An Amazing Fossilized Eye Reveals How an Ancient Bird Saw
Feast your eyes on this.
In Liaoning Province, China, a collector came across the remains of an astonishingly well-preserved bird fossil from around 120 million years ago. Like some modern birds, this five-inch specimen (the species doesn’t yet have a name) had a long neck and tail, sharp talons, and the bone structure to support a plump, wing-powering breast. Unlike modern birds, it had a beak full of snaggleteeth.
It’s tempting to focus on how this ancient bird looked, but it’s much more interesting that this fossil is revealing what this creature, and other extinct birds, may have seen. Extraordinarily, and for the first time on record, the bird’s delicate soft eye tissue had been mineralized, allowing scientists to glean some key information about its capacity for vision. Researchers from the Shanghai Natural History Museum published their findings on the fossil last month in the journal Heliyon.

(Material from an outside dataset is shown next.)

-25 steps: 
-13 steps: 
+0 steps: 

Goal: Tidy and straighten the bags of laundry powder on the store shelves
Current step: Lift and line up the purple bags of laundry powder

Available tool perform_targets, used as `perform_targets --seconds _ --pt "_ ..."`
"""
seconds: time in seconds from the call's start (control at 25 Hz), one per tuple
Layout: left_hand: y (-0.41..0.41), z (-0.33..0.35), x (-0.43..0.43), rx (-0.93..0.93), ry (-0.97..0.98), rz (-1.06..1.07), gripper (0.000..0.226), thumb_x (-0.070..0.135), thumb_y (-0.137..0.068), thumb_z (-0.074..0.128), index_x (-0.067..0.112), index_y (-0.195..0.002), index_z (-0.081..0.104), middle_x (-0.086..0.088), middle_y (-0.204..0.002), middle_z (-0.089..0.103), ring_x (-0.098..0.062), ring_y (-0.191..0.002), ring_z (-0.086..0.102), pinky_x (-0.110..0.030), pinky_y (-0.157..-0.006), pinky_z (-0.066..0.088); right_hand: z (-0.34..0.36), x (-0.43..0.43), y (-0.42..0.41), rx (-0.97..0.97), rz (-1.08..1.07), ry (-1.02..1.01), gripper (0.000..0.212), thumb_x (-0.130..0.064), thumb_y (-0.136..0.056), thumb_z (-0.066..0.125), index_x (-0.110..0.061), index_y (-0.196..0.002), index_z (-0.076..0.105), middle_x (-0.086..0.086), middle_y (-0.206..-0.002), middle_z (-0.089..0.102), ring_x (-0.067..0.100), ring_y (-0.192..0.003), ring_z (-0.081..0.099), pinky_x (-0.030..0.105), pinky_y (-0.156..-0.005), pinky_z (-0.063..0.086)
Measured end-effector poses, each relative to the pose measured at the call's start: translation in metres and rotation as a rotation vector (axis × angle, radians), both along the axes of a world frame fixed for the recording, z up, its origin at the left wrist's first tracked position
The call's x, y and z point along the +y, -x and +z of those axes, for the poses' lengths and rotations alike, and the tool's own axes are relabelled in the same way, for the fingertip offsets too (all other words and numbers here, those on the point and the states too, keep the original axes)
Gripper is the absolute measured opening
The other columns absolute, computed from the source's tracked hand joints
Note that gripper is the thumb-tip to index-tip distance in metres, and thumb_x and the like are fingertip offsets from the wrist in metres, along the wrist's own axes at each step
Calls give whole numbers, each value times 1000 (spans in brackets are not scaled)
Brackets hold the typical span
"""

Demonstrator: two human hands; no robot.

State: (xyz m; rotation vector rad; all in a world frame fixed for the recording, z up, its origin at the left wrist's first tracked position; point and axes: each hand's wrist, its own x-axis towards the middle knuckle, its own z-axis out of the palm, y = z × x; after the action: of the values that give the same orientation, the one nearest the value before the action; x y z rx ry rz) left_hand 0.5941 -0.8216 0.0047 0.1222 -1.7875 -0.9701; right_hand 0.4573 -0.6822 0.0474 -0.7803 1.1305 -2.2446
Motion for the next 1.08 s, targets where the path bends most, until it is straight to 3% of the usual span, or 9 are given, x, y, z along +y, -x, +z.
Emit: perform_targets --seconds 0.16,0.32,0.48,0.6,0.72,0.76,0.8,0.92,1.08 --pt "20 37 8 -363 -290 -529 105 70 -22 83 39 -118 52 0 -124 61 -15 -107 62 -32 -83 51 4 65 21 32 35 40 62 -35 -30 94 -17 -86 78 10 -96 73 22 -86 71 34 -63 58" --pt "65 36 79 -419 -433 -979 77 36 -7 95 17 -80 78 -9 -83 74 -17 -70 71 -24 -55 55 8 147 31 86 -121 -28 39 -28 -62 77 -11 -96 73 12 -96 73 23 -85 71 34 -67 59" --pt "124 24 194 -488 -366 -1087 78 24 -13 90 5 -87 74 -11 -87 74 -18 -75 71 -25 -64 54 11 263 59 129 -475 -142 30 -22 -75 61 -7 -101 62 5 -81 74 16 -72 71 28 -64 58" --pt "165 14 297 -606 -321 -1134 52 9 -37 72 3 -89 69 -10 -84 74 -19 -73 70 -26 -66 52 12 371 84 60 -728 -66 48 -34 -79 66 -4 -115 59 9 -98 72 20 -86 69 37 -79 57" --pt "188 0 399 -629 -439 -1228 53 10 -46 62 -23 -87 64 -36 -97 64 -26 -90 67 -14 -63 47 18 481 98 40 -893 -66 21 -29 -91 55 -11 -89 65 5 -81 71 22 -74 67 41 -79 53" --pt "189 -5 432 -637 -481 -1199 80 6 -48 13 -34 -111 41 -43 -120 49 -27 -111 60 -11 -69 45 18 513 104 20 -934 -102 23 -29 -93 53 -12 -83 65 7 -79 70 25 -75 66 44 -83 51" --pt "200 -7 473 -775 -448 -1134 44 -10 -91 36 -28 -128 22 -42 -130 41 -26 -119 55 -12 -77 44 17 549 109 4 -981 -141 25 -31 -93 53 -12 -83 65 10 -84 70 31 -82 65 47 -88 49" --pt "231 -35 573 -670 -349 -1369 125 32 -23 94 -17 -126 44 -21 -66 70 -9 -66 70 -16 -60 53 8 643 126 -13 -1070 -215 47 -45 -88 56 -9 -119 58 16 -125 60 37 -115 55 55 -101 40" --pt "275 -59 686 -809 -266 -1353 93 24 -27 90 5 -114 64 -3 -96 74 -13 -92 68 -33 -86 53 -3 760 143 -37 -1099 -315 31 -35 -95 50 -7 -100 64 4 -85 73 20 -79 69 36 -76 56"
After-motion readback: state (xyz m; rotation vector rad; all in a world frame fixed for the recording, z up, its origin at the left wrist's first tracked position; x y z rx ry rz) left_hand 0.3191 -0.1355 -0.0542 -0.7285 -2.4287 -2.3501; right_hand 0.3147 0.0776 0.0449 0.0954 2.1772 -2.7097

From examining the eyes of modern birds, we know they can see a dazzling array of colors—all the ones we see, a whole lot of bonus hues, and then whatever weirdness the ultraviolet range shows up as. Like us, they do this with light-sensitive tissue in the back of their eyes—the crucial rods (which show gray tones) and cones (for sensing color). Unlike ours, but like those of fish, amphibians, and reptiles, birds’ eyes have an oil droplet at the tip of the cone cell that acts like a camera filter, revealing ever more colors.
By scanning the fossil with an electron microscope, researchers were stunned to see the tiny cone cells and oil droplets preserved within. From these, coresearcher Baochun Zhou told Live Science, we know that this tiny bird saw in color. What’s more, he said, it “indicates that the complex optical system of cone cells had already been achieved by 120 million years ago.” The sparrow-sized fossil is providing a fascinating ancient bird’s–eye view.